# Metz Mecablitz 64 AF-1 Flash Review by Dustin Abbott



## TWI by Dustin Abbott (Feb 5, 2015)

Hello, everyone, a bit of deviation from some of the other kit, but I just posted a review of the Metz Mecablitz 64 AF-1 flash units this past week. After doing a review for PhotoNews last year of these units I liked them well enough that I sold off my 580EXIIs and replaced them with the Metz units. They are excellent flashes, and despite the drama at Metz right now I like them well enough that I may add another in the future.

Here's the link to the review: http://bit.ly/1BUd10p

Anyone else using these? If so, what is your feedback?


----------



## TWI by Dustin Abbott (Feb 9, 2015)

Here's a recent fave that I took using the 64 AF-1s to light a wedding shoot in Tucson, Arizona.



Behind Blue Eyes by Thousand Word Images by Dustin Abbott, on Flickr


----------



## TWI by Dustin Abbott (Feb 9, 2015)

Here's one more example to show how important have that extra power from a guide number 64 is. I was shooting into a massive backlight with a family portrait shoot (the sun was just hammering through behind them). I used two of the Metz units and pumped up the power to frontlight my subjects and get a dramatic result.


----------



## privatebydesign (Feb 9, 2015)

GN 64 or 60 (600-EX-RT) at 200mm, surely there is practically no difference, whereas I would expect to see a difference from them to the 580 EX II's 58 @ 105mm, it really is the zoom to 200mm that makes these seem as powerful as they are, but it is over a tiny area.

Though neither compare to the Godox/Flashpoint/Bolt et al 360 for power.


----------



## TWI by Dustin Abbott (Feb 9, 2015)

privatebydesign said:


> GN 64 or 60 (600-EX-RT) at 200mm, surely there is practically no difference, whereas I would expect to see a difference from them to the 580 EX II's 58 @ 105mm, it really is the zoom to 200mm that makes these seem as powerful as they are, but it is over a tiny area.
> 
> Though neither compare to the Godox/Flashpoint/Bolt et al 360 for power.

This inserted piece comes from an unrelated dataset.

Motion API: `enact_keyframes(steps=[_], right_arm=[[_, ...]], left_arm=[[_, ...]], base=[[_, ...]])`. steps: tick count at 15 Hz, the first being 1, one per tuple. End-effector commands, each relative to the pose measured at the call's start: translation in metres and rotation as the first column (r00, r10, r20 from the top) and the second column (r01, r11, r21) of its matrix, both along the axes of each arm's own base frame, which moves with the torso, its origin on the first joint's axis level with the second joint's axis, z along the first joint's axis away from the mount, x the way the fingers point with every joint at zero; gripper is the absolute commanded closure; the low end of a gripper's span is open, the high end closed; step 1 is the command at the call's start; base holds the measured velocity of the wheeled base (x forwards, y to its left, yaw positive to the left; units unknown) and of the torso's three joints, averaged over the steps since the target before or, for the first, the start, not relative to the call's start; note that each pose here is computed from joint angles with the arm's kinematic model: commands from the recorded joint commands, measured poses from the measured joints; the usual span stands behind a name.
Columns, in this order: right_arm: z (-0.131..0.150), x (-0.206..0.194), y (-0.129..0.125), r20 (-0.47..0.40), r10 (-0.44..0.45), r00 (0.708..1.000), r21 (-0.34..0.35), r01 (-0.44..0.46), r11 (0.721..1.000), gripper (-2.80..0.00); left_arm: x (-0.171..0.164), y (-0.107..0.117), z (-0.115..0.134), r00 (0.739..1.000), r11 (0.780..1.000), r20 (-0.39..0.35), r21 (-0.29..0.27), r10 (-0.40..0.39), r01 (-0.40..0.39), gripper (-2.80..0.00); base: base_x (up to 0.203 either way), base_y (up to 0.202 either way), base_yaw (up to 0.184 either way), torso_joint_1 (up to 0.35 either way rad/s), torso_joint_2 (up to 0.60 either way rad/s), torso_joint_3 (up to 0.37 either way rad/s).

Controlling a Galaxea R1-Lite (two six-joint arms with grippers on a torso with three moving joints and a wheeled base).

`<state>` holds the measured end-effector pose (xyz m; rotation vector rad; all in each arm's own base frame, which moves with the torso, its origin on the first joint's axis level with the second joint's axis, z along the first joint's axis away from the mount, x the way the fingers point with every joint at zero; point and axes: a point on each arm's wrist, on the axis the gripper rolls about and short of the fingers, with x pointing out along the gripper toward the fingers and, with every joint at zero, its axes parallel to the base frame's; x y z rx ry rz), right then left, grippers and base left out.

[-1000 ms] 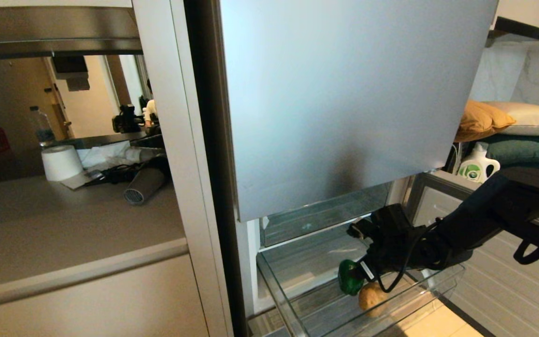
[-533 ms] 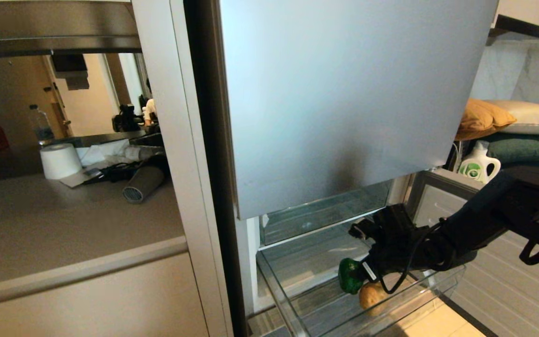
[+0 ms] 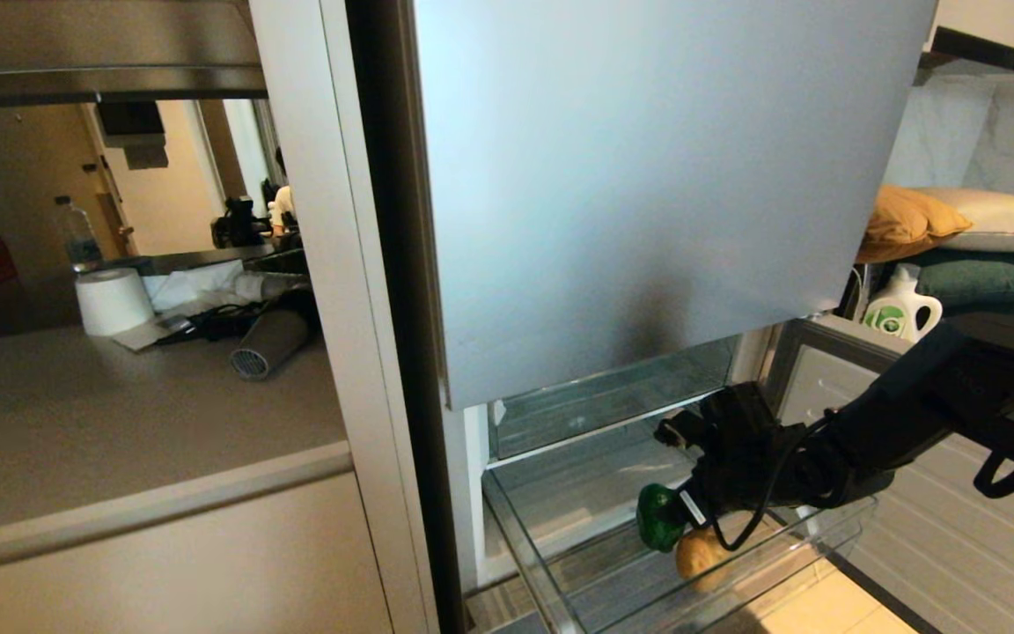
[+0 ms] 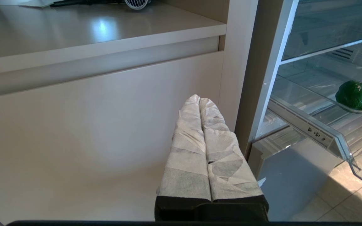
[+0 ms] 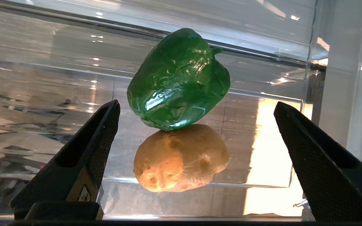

That zoom to 200mm is very nice, as I (like a lot of people) like to use them in conjunction with a 70-200 f/2.8. I will often use an ND filter to keep the shutter sync speed and then pump up the flashes to match foreground and background lighting. For example, here is one shot with just a bare 64 AF-1 on camera - 200mm, f/2.8. I took a comparison shot without the flash firing, and you tell that it's doing a good job even at 200mm.

You are probably right about the different between 60 and 64 GN being marginal, though. It was noticeable enough from my 580 EXIIs, though, that I made the switch.

P.S. Lens for these shots is the Tamron 70-200mm f/2.8 VC - it's a very nice portrait lens.


----------



## TWI by Dustin Abbott (Feb 9, 2015)

privatebydesign said:


> GN 64 or 60 (600-EX-RT) at 200mm, surely there is practically no difference, whereas I would expect to see a difference from them to the 580 EX II's 58 @ 105mm, it really is the zoom to 200mm that makes these seem as powerful as they are, but it is over a tiny area.
> 
> Though neither compare to the Godox/Flashpoint/Bolt et al 360 for power.



I'm not familiar with the Godox. Is it a battery powered flash unit, or do you need a separate power pack?


----------



## privatebydesign (Feb 10, 2015)

TWI by Dustin Abbott said:


> privatebydesign said:
> 
> 
> > GN 64 or 60 (600-EX-RT) at 200mm, surely there is practically no difference, whereas I would expect to see a difference from them to the 580 EX II's 58 @ 105mm, it really is the zoom to 200mm that makes these seem as powerful as they are, but it is over a tiny area.
> ...



You should review them, the Bolt is B&H's version and the newest out (they are all the same thing just re-badged) and I am sure they would like a review or two.

Yes they have a separate battery pack, but it is included and most people working these flashes hard have packs anyway. They are a bit of a different beast to the true on camera flashes, but they really come into their own as a crossover from speedlites to studio strobes.


----------



## DominoDude (Feb 10, 2015)

I'm not surprised that you liked it. I would certainly own at least one if I could.
The little fill has been around for quite a long time in the Metz world, and I don't know if there are any other that have something similar.


----------



## TWI by Dustin Abbott (Feb 10, 2015)

privatebydesign said:


> TWI by Dustin Abbott said:
> 
> 
> > privatebydesign said:
> ...



I'll definitely add them to the potential review list. B&H would like me to do more of those type reviews anyway (I suspect the margins may be higher).


----------



## TWI by Dustin Abbott (Feb 10, 2015)

DominoDude said:


> I'm not surprised that you liked it. I would certainly own at least one if I could.
> The little fill has been around for quite a long time in the Metz world, and I don't know if there are any other that have something similar.



I don't know if it is patented or not, but it is a great feature. I don't use flashes mounted on the camera very much, but these do a remarkable job with the main unit bounced and the smaller head providing fill.


----------